# [Listed records]
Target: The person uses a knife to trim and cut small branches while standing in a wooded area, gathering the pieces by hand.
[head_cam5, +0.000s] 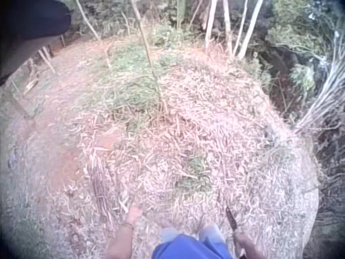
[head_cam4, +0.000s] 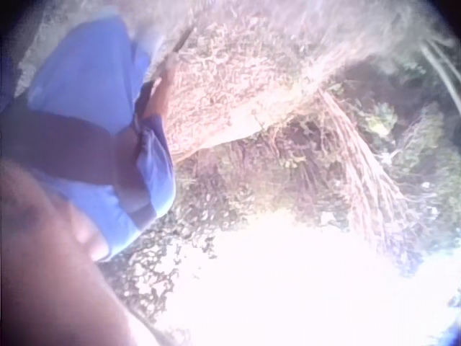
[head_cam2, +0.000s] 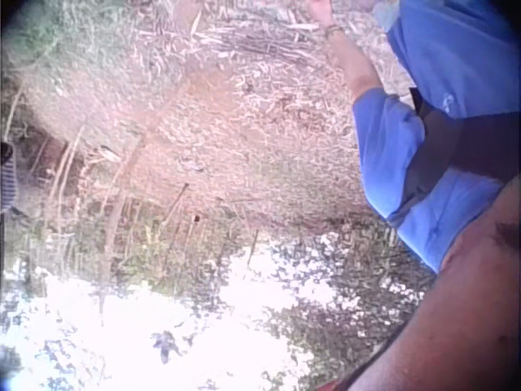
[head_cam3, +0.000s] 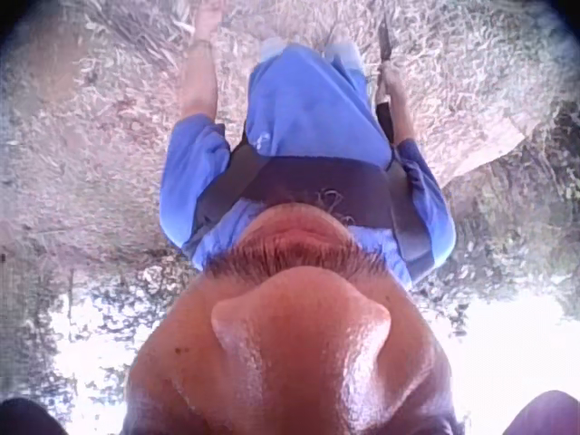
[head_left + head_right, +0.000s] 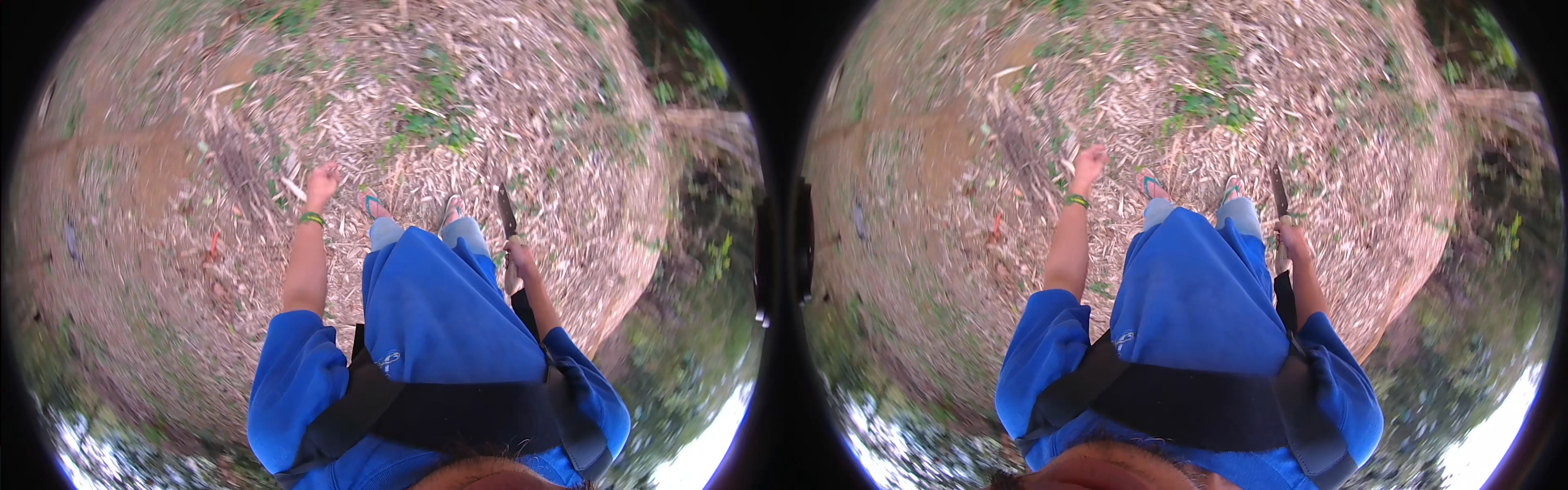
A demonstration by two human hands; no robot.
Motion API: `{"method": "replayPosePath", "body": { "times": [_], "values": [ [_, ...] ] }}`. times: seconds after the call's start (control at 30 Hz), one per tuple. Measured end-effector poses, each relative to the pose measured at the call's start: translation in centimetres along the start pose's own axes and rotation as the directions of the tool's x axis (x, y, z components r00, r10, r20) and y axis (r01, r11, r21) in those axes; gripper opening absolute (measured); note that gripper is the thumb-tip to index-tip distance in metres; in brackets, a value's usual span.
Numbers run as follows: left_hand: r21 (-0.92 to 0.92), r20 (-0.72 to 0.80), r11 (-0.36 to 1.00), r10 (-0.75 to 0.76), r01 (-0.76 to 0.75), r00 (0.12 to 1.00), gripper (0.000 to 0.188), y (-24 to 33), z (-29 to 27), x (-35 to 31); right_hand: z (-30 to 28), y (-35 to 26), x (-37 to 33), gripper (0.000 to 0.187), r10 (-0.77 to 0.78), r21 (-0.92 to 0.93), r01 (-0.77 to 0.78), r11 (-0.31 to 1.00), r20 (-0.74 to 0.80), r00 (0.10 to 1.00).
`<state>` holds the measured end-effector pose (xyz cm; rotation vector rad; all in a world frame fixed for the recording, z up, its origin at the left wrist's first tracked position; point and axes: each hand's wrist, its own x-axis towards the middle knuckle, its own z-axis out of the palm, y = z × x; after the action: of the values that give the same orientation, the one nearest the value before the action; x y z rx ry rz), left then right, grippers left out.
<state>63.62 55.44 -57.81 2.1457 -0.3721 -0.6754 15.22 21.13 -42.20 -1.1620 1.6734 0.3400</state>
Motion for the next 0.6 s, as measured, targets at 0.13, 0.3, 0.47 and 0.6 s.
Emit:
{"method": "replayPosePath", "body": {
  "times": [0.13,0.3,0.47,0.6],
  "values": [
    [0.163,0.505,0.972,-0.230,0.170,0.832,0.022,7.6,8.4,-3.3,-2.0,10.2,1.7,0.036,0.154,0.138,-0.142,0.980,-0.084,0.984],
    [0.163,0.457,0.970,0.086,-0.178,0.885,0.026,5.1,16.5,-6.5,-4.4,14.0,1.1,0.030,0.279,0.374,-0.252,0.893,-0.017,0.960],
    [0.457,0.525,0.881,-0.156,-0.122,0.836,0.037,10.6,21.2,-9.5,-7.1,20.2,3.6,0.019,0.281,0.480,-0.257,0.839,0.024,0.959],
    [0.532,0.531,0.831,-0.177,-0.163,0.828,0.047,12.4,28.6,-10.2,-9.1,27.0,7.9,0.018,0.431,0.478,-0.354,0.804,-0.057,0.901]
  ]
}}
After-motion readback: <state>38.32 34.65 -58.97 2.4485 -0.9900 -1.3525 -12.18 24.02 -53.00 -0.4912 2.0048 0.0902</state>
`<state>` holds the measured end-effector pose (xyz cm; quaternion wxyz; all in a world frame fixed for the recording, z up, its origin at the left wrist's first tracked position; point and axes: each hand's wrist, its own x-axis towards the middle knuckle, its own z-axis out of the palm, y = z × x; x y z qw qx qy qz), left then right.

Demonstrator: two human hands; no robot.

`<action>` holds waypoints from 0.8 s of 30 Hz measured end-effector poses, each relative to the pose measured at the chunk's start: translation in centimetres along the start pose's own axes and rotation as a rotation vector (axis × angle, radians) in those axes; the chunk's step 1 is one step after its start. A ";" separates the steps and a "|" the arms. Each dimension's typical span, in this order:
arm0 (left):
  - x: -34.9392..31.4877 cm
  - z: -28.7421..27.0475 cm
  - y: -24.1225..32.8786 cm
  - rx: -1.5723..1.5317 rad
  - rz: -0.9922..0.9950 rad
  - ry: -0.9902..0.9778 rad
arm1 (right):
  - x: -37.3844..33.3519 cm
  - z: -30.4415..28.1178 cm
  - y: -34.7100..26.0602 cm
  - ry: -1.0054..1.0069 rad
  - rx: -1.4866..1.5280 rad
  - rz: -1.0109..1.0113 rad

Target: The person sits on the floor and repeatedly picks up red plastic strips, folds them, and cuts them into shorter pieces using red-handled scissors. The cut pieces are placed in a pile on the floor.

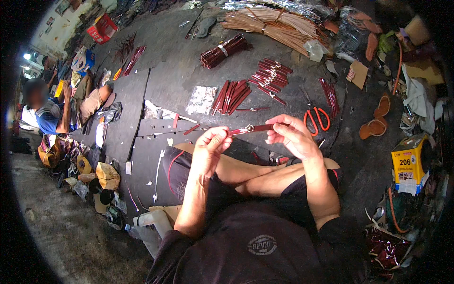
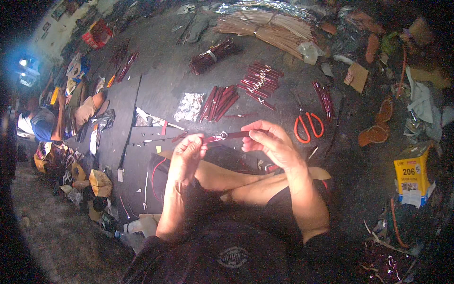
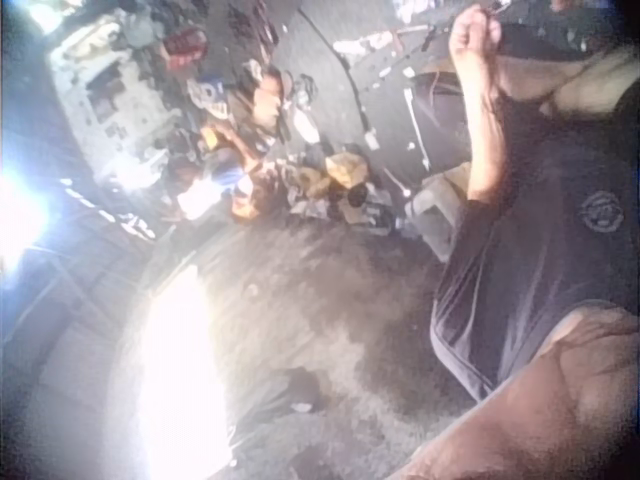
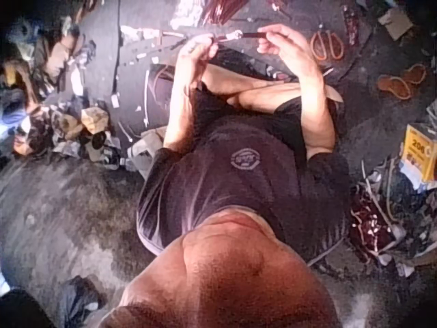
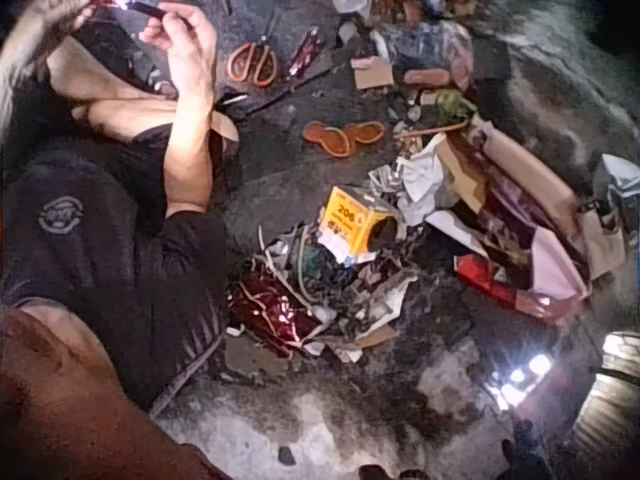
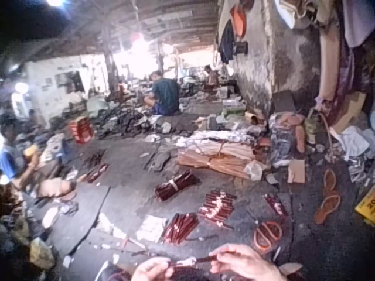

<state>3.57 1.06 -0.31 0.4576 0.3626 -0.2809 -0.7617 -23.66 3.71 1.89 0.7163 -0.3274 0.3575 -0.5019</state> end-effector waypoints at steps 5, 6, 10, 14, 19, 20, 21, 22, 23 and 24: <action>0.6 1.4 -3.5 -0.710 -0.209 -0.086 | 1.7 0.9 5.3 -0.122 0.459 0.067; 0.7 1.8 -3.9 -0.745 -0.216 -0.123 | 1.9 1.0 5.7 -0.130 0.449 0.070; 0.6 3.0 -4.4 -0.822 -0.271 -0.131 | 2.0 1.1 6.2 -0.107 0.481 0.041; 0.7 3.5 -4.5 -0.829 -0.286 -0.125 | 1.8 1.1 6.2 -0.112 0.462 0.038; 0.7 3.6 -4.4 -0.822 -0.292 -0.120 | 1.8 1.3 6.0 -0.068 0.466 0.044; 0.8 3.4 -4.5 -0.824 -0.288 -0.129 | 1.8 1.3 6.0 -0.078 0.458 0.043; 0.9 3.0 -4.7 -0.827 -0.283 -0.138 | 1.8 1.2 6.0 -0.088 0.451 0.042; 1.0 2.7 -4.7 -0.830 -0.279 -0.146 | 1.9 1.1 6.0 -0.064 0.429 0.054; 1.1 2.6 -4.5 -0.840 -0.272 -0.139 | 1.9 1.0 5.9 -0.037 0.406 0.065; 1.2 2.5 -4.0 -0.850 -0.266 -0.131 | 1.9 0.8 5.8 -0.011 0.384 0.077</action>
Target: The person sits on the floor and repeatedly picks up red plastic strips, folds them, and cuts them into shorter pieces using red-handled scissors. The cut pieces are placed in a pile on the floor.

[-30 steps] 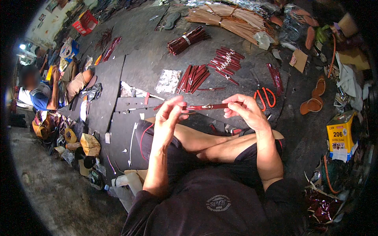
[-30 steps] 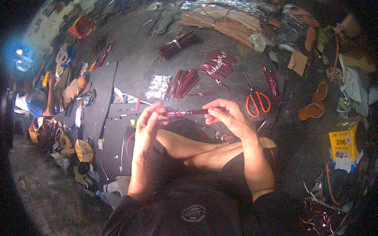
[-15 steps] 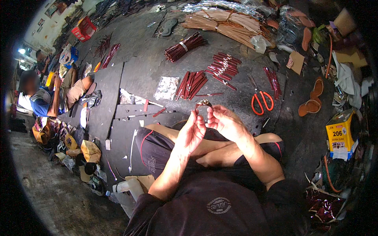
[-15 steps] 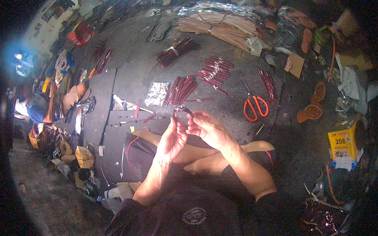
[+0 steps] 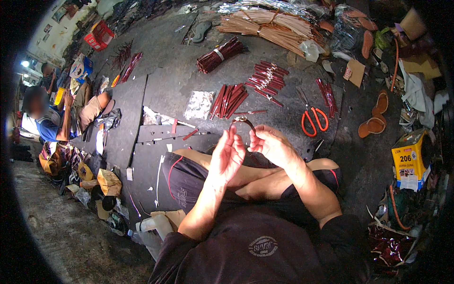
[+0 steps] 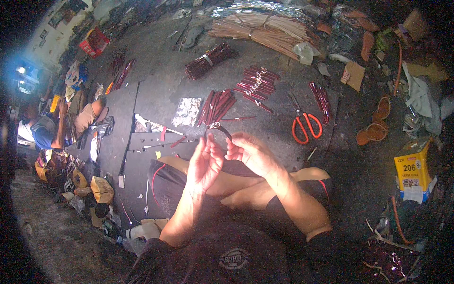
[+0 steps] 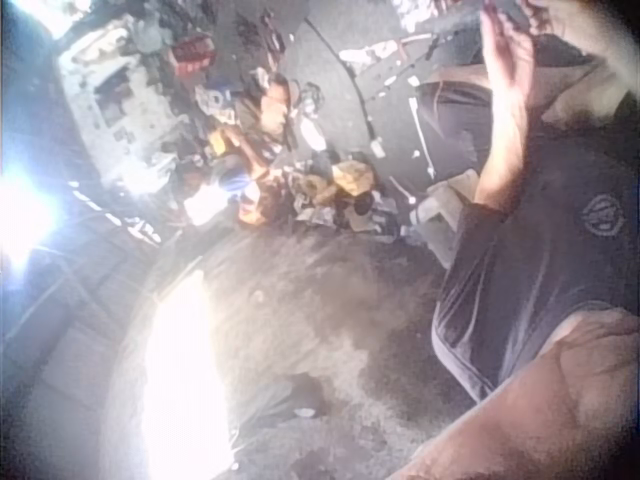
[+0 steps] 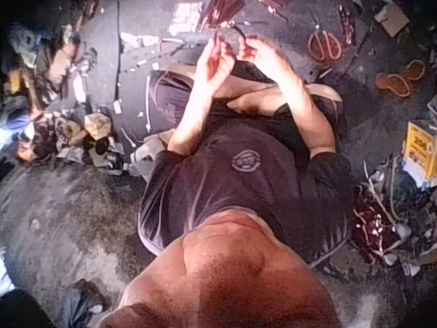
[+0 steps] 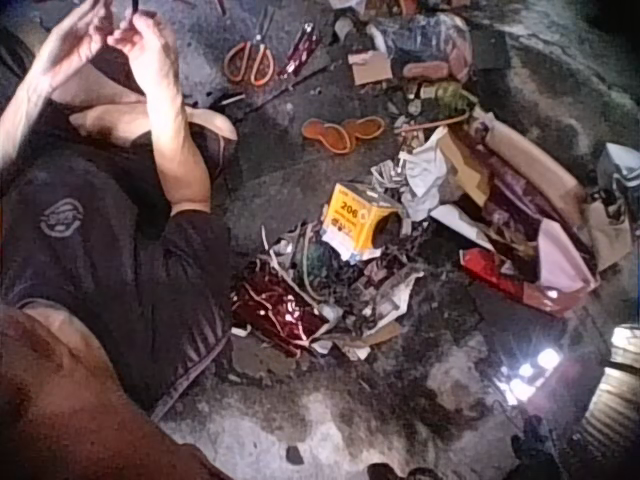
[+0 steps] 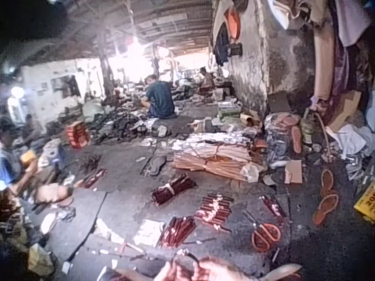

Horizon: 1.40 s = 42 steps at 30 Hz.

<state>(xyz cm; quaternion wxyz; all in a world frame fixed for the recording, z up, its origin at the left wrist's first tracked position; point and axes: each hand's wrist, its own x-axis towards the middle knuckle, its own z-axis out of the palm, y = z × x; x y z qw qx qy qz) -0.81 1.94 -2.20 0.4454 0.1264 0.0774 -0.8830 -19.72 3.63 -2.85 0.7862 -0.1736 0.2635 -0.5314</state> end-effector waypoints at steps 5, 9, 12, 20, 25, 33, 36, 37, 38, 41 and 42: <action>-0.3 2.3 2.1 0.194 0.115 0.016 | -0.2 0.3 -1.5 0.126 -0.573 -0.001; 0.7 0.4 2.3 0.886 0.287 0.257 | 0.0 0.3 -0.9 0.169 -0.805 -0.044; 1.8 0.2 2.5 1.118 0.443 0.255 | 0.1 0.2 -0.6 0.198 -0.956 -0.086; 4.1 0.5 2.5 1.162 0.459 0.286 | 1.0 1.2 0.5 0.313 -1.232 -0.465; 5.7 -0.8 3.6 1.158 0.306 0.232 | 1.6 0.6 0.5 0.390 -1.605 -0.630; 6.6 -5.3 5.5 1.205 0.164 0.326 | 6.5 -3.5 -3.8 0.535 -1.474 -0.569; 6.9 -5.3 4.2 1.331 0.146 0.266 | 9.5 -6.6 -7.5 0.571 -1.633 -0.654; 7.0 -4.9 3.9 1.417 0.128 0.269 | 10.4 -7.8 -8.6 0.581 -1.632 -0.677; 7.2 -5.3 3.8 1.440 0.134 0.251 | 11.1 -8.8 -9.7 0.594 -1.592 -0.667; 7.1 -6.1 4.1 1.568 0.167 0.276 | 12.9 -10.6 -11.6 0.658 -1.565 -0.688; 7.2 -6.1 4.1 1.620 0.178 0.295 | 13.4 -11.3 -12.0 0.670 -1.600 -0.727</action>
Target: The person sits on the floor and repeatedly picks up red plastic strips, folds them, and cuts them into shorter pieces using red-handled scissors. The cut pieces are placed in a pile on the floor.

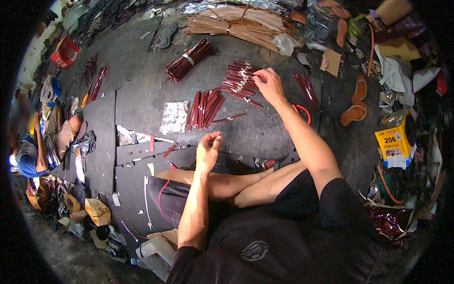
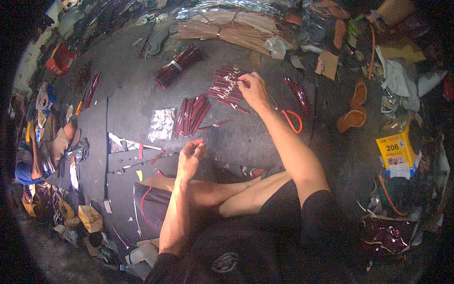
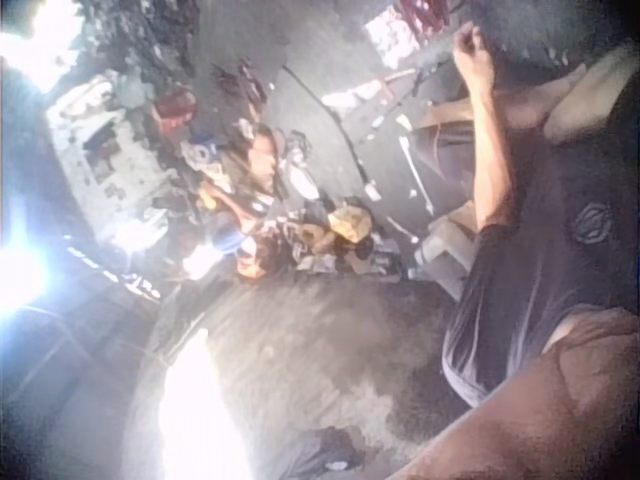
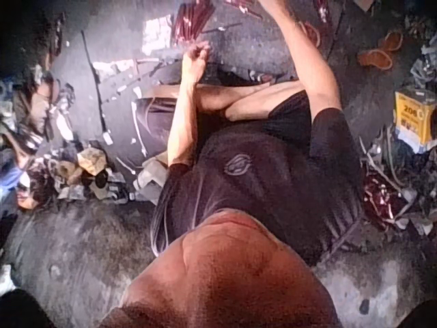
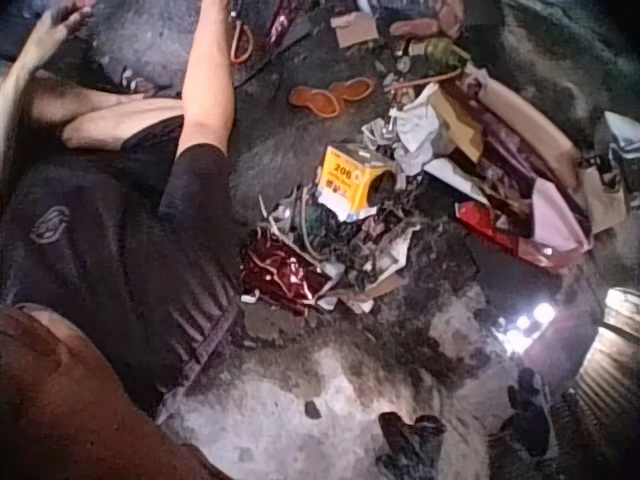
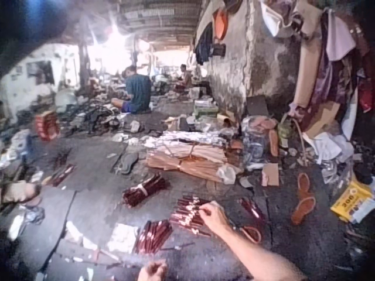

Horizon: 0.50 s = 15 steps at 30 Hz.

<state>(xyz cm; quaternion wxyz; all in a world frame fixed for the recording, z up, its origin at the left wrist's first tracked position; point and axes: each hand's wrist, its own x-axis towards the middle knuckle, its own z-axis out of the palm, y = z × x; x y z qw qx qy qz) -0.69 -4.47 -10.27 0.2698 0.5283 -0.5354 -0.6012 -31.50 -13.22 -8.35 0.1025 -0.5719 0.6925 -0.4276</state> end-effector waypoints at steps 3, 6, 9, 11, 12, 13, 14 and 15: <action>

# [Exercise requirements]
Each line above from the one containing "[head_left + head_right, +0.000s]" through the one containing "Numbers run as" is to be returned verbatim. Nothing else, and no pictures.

# [Expected answer]
[head_left + head_right, +0.000s] 
A demonstration by two human hands; no robot.
Motion API: `{"method": "replayPosePath", "body": { "times": [_], "values": [ [_, ...] ] }}`. times: seconds after the call's start (control at 30 Hz), one per tuple. Measured end-effector poses, each relative to the pose measured at the call's start: translation in centimetres along the start pose's own axes and rotation as the directions of the tool's x axis (x, y, z components r00, r10, r20) and y axis (r01, r11, r21) in those axes; gripper opening absolute (measured); note that gripper is the thumb-tip to index-tip distance in metres; in brackets, a value's usual span.
Numbers run as follows: left_hand: r21 (-0.92 to 0.92), r20 (-0.72 to 0.80), r11 (-0.36 to 1.00), r10 (-0.75 to 0.76), r01 (-0.76 to 0.75), r00 (0.12 to 1.00), gripper (0.000 to 0.188), y (-24 to 33), z (-29 to 27), x (-35 to 31); right_hand: z (-30 to 28), y (-35 to 26), x (-37 to 33), gripper (0.000 to 0.187), r10 (-0.77 to 0.78), r21 (-0.92 to 0.93), r01 (-0.77 to 0.78), r11 (-0.31 to 1.00), r20 (-0.74 to 0.80), r00 (0.10 to 1.00).

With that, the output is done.